A Wrinkle in Time can be classified as science fiction or fantasy, or both. The plot includes something called a tesseract where space and time are folded together. There's an evil dark force, a missing father and three school children with varying problems. Describing Madeleine L'Engle's famous children's novel in a concise, understandable way is not easy. This book was first published in 1962 - when JFK was president and The Beatles had yet to have a top 10 hit - and it has never been out-of-print. Imagine trying to capture the essence of this iconic, Newbery Award-winning novel in a single piece of artwork? That's the challenge faced by several artists over the decades. Here's a selection of covers for our favorite children's story about the space-time continuum.
A Wrinkle in Time is a highly - the most expensive copy to sell via AbeBooks was a signed first edition that went for $11,000 in 2015. Current prices for 1962 first editions range from $7,500 to $17,600 depending on condition and whether L'Engle signed the book.
1962 First Edition Published on New Year's Day 1962 by Farrar, Straus & Giroux, A Wrinkle in Time's original dust jacket is hard to beat. It was designed by Ellen Raskin, who became famous as the author of The Westing Game. Raskin was an accomplished artist who worked on hundreds of book covers. She used a moody blue and circles to convey the theme of distance and remoteness.
1963 first UK edition Constable published L'Engle's novel in the UK and Anthony Maitland designed the beautiful wraparound dust jacket art. Maitland describes the three children seemingly floating through space and attempted to visualize Mrs. Who, Mrs. Which, and Mrs. Whatsit (on the front and rear covers) in an ephemeral way. Maitland designed dozens of children's books in the 1960s, 1970s and 1980s. Although Raskin's cover is more famous, Maitland's may be the better design.
1979 reissue Husband and wife design team Leo and Diane Dillon created this artwork at the tail-end of the 1970s and it could have been a Yes album cover. More fantasy than science fiction, this cover is indicative of the design styles used in publishing at this time.
2007 reissue Many younger readers will own this Square Fish edition, first released in 2007 with an appreciation from novelist Anna Quindlen. Jennifer Brown contributed the artwork, which covers space, Mrs. Who, Mrs. Which, and Mrs. Whatsit, a centaur and the mysterious city.

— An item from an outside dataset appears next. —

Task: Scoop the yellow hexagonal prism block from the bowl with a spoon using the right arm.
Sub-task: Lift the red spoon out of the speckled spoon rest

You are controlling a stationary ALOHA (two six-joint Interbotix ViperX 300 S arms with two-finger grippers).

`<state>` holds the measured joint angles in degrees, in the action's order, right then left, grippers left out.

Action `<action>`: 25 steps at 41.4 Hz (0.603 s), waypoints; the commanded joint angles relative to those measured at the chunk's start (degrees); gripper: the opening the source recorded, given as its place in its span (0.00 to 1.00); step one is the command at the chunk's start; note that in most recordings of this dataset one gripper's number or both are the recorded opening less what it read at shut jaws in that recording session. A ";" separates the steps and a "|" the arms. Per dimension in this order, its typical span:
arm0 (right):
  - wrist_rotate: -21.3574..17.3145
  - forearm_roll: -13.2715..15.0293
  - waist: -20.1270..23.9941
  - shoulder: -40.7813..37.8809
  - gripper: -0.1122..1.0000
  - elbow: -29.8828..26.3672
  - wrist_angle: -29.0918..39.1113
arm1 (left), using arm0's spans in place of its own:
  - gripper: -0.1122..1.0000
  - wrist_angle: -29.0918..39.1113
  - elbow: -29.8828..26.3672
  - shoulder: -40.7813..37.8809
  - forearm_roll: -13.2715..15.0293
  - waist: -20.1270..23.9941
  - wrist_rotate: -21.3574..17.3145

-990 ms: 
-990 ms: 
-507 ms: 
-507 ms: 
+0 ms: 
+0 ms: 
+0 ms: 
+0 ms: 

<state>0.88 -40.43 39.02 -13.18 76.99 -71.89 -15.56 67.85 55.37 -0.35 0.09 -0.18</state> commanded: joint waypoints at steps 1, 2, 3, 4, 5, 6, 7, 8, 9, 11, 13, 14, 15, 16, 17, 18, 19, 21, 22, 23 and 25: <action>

2012 graphic novel Hope Larson's graphic novel rendition was the first illustrated version of L'Engle's novel and successfully carries the complex narrative via words and pictures. A welcome addition, it seems strange that a book about good, evil and science fiction, adored by millions, wasn't illustrated much earlier.
2017 edition The cover of the 2017 edition issued to coincide with the movie release, starring Oprah Winfrey, Mindy Kaling and Reese Witherspoon, doesn't even attempt to unravel Meg's travels through space and time. With a bright light shining down from the sky, this cover looks like something from the X-Files.
10 Facts about Madeleine L'Engle
- L'Engle's first novel was called The Small Rain. Published in 1945, it is a semi-autobiographical novel about the many difficulties faced by pianist Katherine Forrester between the ages of 10 and 19. In 1982, a sequel was published, called A Severed Wasp, in which Katherine appears as an elderly widow.
- L'Engle married actor Hugh Franklin in 1946. They had two children and adopted a third.
- A Wrinkle in Time is first part of a quintet - the other titles are A Wind in the Door (published in 1973), A Swiftly Tilting Planet (1978), Many Waters (1986), and An Acceptable Time (1989).
- A Wrinkle in Time was rejected by dozens of publishers, many of whom thought the plotline was too complex for children.
- Tesseract is not a fiction term. In geometry, the tesseract is a four-dimensional analog representation of a cube.
- A Wrinkle in Time has a famous opening line - "It was a dark and stormy night." This line was first used by English author Edward Bulwer-Lytton in his 1830 novel Paul Clifford.
- A Wrinkle in Time won the Newbery Award in 1963. This award is given to authors for an outstanding contribution to American literature for children. Other winners include Susan Cooper, Ellen Raskin, Katherine Paterson, Lois Lowry, and Neil Gaiman.
- In her Newbery Award acceptance speech, L'Engle referenced several books as influential in her childhood. They were The Story of Doctor Doolittle by Hugh Lofting, Invincible Louisa by Cornelia Meigs (a biography of Louisa May Alcott), Smoky the Cowhorse by Will James, and the historical children's books of Hendrik Willem van Loon.
- Wheaton College in Illinois maintains a special collection of L'Engle's papers and other materials, dating back to 1919, a year after the author's birth. L'Engle died in 2007.
- There's a crater on Mercury named after L'Engle. Incidentally, HG Wells and Jules Verne both have craters on the Moon named after them.